Problem statement: Everything from the line with "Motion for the" to the end of the material is to be retyped exactly, both ends included, and nothing else.

Input data:
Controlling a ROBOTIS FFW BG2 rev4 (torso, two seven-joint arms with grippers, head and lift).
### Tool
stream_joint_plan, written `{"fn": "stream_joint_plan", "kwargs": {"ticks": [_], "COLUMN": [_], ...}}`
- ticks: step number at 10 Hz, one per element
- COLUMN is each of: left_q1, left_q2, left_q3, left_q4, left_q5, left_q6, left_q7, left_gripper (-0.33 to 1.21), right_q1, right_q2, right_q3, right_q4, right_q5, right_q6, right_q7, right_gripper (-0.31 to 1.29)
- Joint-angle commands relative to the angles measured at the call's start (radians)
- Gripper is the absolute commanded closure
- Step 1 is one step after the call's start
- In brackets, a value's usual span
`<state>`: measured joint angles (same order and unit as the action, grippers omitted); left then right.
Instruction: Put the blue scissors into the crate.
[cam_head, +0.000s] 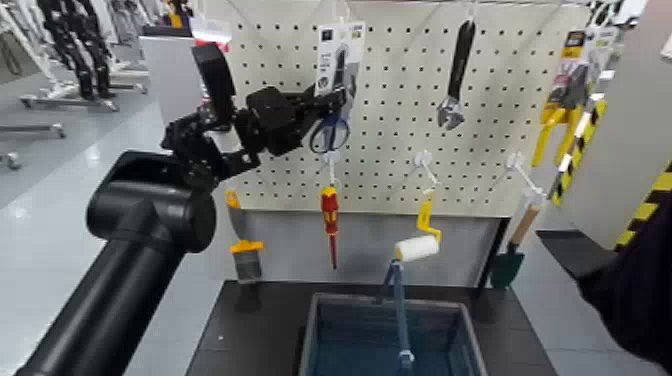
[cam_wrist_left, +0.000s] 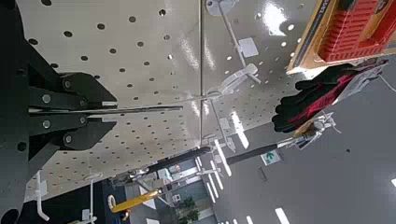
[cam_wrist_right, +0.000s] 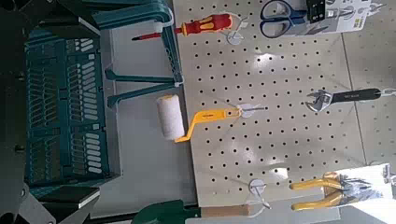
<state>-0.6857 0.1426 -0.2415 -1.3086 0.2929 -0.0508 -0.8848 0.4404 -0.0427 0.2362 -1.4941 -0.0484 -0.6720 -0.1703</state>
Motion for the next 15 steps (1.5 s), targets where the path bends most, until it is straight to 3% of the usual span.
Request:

Answer to this exercise:
Motion for the next 15 steps (1.5 s), targets where the path bends most, until it is straight to 3% of the usual span.
Request:

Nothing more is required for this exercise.